Итак, Уильям Доббин позабыл весь мир и вместе с Синдбадом-Мореходом был далеко-далеко в долине Алмазов или с принцем Ахметом и феей Перибану в той удивительной пещере, где принц нашел ее и куда все мы охотно совершили бы экскурсию, как вдруг пронзительные вопли, похожие на детский плач, пробудили его от чудных грез. Подняв голову, он увидел перед собой Кафа, избивавшего маленького мальчика.
Это был мальчуган, наболтавший о фургоне. Но Доббин не был злопамятен, в особенности по отношению к маленьким и слабым.
– Как вы смели, сэр, разбить бутылку? – кричал Каф маленькому сорванцу, размахивая над его головой желтой крикетной битой.
Мальчику было приказано перелезть через школьную ограду (в известном местечке, где сверху было удалено битое стекло, а в кирпичной кладке проделаны удобные ступеньки), сбегать за четверть мили, приобрести в кредит пинту лимонаду с ромом и под носом у всех докторских караульщиков тем же путем вернуться на школьный двор. При совершении этого подвига малыш поскользнулся, бутылка выпала у него из рук и разбилась, лимонад разлился, пострадали панталоны, и он предстал перед своим властелином, весь дрожа в предвидении заслуженной расплаты, хотя и ни в чем не повинный.

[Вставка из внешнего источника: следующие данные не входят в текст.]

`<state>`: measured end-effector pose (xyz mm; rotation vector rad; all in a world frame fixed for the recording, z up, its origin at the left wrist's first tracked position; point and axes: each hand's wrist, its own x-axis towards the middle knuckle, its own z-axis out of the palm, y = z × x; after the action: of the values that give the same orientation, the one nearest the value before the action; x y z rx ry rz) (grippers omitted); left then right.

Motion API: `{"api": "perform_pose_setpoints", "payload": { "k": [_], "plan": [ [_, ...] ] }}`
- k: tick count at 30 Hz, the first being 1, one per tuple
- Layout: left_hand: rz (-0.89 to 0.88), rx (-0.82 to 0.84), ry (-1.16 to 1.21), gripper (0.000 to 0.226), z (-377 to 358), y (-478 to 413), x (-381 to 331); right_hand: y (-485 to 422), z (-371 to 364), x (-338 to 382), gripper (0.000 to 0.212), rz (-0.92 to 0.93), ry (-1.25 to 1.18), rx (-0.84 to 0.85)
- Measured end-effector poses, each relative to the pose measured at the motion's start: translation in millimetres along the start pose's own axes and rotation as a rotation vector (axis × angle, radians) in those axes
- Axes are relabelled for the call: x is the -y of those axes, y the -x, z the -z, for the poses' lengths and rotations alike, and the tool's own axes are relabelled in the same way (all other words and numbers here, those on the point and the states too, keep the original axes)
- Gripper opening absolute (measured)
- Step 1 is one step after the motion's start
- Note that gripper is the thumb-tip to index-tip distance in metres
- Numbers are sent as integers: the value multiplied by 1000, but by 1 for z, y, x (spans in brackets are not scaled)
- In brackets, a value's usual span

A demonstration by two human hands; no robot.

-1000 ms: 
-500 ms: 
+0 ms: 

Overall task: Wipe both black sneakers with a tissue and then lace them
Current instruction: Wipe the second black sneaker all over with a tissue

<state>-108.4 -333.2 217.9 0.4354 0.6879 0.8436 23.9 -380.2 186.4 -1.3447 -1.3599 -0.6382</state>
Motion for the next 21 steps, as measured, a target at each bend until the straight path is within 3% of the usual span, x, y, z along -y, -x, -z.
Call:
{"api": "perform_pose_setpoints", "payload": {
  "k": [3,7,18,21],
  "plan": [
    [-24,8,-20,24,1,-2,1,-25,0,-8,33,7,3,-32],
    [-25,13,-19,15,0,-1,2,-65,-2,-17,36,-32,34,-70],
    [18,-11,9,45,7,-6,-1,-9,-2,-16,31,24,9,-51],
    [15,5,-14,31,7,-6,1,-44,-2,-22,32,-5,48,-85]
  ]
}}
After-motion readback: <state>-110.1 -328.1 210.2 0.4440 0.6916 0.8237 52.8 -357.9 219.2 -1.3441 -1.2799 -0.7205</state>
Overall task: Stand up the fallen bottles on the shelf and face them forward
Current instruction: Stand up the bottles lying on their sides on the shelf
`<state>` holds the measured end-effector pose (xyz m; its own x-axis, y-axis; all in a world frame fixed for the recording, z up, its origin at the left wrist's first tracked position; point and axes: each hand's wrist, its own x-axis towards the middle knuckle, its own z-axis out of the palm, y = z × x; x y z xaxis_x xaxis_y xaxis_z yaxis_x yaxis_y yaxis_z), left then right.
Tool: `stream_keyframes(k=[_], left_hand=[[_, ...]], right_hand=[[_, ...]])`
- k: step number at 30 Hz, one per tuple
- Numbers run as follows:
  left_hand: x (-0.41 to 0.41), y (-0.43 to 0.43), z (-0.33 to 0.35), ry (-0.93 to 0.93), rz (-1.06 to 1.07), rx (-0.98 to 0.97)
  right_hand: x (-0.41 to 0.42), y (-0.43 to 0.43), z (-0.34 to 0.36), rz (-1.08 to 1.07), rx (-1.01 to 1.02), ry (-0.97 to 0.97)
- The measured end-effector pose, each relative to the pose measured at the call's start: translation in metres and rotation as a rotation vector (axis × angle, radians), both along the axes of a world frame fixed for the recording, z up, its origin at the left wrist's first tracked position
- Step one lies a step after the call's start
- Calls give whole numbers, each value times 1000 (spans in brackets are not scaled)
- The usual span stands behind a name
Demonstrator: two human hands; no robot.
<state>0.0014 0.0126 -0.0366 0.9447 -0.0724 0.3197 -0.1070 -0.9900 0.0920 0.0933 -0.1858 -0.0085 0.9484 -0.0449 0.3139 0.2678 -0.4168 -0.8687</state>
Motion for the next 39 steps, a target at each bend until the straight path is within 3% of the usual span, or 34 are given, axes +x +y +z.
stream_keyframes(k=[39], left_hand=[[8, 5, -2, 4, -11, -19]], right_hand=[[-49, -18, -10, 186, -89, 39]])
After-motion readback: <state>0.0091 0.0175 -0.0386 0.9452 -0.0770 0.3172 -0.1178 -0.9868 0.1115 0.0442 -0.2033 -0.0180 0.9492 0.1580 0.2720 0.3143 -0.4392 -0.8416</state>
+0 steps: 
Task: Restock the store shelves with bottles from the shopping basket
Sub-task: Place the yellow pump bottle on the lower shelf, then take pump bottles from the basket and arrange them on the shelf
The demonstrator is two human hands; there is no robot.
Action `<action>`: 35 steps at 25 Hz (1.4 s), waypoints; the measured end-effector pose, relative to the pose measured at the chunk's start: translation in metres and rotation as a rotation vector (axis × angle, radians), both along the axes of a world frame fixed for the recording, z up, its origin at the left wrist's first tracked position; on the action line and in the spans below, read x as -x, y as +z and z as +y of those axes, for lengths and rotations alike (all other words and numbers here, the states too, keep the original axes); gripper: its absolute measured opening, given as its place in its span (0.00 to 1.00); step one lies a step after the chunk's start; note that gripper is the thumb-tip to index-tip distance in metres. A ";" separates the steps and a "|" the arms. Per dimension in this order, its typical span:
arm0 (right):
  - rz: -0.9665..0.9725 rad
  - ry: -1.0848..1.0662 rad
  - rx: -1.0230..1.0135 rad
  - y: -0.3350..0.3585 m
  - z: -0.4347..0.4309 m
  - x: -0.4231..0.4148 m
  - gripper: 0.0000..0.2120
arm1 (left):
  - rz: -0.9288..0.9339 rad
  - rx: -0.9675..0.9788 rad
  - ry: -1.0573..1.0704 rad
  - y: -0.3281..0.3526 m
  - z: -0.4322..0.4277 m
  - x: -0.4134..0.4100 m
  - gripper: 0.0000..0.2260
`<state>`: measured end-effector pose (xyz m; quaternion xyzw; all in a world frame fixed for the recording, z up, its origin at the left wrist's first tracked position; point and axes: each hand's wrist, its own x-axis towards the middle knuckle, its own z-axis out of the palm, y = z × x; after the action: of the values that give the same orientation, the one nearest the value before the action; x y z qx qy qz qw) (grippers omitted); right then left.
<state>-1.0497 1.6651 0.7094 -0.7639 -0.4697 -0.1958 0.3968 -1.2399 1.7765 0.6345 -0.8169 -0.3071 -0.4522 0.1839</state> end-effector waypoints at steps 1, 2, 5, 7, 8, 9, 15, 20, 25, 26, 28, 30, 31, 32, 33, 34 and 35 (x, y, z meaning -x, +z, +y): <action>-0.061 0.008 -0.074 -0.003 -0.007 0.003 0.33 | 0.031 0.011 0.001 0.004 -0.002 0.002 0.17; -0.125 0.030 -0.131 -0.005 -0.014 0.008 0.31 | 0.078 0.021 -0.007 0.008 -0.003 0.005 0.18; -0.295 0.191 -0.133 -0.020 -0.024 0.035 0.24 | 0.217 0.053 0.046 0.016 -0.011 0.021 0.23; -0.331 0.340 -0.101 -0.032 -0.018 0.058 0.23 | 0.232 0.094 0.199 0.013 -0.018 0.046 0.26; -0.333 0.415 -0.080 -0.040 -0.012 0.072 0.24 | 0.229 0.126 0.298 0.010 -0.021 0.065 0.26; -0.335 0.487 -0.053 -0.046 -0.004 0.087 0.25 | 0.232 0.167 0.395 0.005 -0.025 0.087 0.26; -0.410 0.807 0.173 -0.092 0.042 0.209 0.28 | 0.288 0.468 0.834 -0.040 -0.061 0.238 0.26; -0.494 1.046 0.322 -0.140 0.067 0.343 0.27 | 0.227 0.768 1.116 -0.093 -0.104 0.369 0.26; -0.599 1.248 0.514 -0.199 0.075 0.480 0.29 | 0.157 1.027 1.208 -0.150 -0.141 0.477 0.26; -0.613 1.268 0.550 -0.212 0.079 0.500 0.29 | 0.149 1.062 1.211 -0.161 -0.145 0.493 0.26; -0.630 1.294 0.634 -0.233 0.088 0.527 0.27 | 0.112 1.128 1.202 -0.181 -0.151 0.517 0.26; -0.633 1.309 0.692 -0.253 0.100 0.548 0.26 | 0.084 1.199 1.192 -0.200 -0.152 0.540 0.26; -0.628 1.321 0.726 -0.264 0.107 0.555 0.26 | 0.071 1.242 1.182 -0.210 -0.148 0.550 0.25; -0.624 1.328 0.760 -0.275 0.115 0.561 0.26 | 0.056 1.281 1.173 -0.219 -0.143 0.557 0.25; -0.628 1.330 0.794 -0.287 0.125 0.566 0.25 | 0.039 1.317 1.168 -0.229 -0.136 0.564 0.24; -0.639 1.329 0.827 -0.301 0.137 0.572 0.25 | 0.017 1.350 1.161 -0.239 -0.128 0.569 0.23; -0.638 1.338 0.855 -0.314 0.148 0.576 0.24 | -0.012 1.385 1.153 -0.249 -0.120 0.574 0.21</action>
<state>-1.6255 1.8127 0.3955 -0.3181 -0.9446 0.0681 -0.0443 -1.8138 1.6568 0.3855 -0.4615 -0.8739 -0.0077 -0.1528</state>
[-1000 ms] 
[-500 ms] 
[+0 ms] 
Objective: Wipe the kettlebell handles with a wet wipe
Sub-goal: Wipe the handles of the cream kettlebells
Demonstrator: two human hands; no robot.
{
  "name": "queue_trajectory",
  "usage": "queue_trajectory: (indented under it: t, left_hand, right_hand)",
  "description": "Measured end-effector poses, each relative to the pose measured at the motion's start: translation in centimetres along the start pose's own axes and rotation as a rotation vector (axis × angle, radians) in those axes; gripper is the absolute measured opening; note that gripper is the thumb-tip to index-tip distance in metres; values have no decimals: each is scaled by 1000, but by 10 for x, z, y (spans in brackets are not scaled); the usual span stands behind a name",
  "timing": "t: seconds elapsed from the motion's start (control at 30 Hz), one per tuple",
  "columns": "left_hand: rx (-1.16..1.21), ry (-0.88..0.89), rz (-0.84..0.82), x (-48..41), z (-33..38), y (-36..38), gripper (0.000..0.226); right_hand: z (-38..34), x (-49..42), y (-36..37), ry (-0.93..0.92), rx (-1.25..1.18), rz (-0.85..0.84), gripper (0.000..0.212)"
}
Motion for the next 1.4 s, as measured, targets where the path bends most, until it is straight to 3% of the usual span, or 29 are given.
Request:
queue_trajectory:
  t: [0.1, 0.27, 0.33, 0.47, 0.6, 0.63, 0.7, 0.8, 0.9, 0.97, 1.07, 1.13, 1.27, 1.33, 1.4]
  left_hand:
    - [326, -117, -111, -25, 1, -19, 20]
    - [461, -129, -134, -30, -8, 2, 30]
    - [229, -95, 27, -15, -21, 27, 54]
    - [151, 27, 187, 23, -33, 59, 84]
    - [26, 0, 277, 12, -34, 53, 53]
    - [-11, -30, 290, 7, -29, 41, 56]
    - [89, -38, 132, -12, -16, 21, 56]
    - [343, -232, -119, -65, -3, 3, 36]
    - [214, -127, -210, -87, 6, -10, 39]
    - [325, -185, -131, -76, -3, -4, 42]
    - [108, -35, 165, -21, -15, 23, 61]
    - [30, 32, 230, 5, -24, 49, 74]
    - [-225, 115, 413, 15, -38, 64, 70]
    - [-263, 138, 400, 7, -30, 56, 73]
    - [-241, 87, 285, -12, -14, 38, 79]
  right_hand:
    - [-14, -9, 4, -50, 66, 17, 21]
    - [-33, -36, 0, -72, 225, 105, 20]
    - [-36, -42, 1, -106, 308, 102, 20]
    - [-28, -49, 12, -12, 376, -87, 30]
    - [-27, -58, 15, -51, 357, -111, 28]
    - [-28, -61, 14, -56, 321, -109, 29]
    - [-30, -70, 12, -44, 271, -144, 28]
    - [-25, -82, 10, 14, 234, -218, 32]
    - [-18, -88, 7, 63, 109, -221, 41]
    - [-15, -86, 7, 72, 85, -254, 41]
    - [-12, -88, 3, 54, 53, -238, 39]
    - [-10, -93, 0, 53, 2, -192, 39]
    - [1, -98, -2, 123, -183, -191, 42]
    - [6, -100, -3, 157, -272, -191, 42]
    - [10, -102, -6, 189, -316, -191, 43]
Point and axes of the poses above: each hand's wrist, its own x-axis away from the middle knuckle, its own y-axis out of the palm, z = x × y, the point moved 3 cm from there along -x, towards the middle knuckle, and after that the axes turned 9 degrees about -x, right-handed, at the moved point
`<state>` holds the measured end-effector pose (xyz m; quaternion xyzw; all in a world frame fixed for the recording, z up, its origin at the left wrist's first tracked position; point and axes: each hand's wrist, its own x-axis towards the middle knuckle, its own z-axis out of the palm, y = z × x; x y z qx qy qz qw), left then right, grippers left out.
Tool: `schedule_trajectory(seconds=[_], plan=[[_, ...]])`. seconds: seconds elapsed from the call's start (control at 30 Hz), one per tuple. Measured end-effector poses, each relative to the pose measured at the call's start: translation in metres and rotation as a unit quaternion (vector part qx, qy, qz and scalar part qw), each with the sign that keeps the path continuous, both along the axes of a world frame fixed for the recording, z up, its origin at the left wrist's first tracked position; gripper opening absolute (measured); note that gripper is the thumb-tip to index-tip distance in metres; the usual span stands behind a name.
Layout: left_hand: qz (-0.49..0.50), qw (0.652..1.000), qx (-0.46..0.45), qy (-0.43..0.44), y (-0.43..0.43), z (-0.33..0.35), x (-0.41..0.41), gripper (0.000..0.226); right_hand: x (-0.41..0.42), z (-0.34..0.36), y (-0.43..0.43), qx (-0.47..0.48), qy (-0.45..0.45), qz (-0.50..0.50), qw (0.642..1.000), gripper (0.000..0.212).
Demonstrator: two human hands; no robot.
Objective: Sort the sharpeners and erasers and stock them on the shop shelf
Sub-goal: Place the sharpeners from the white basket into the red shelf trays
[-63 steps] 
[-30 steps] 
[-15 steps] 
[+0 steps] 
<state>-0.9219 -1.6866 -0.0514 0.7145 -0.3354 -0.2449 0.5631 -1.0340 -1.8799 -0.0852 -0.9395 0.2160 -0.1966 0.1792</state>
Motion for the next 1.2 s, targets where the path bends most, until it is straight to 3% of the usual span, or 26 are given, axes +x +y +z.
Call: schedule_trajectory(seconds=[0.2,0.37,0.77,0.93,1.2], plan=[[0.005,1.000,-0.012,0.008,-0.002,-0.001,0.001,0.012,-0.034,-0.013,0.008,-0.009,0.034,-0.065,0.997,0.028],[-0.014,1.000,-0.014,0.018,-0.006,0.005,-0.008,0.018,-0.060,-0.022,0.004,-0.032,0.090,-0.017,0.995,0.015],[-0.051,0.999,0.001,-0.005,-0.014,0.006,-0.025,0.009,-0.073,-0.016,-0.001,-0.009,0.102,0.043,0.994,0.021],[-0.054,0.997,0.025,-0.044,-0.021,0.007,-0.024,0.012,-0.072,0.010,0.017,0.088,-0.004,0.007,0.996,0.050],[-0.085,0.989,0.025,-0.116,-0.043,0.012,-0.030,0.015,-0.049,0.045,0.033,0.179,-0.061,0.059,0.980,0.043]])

– Как посмели вы, сэр, разбить ее?! – кричал Каф. – Ах ты, мерзкий воришка! Вылакал весь лимонад, а теперь врешь, что разбил бутылку. Ну-ка, протяни руку!
Палка тяжело опустилась на руку ребенка. Раздался крик. Доббин поднял голову. Фея Перибану исчезла в глубине пещеры вместе с принцем Ахметом; птица Рох подхватила Синдбада-Морехода и унесла из долины Алмазов далеко в облака, и перед честным Уильямом снова были будни: здоровенный малый лупил мальчугана ни за что ни про что.
– Давай другую руку! – рычал Каф на своего маленького школьного товарища, у которого все лицо перекосилось от боли.
Доббин встрепенулся, все мышцы его напряглись под узким старым платьем.
– Получай, чертенок! – закричал мистер Каф, и палка опять опустилась на детскую руку. Не ужасайтесь, дорогие леди, каждый школьник проходит через это. По всей вероятности, ваши дети тоже будут колотить других или получать от них трепку. Еще удар – но тут вмешался Доббин.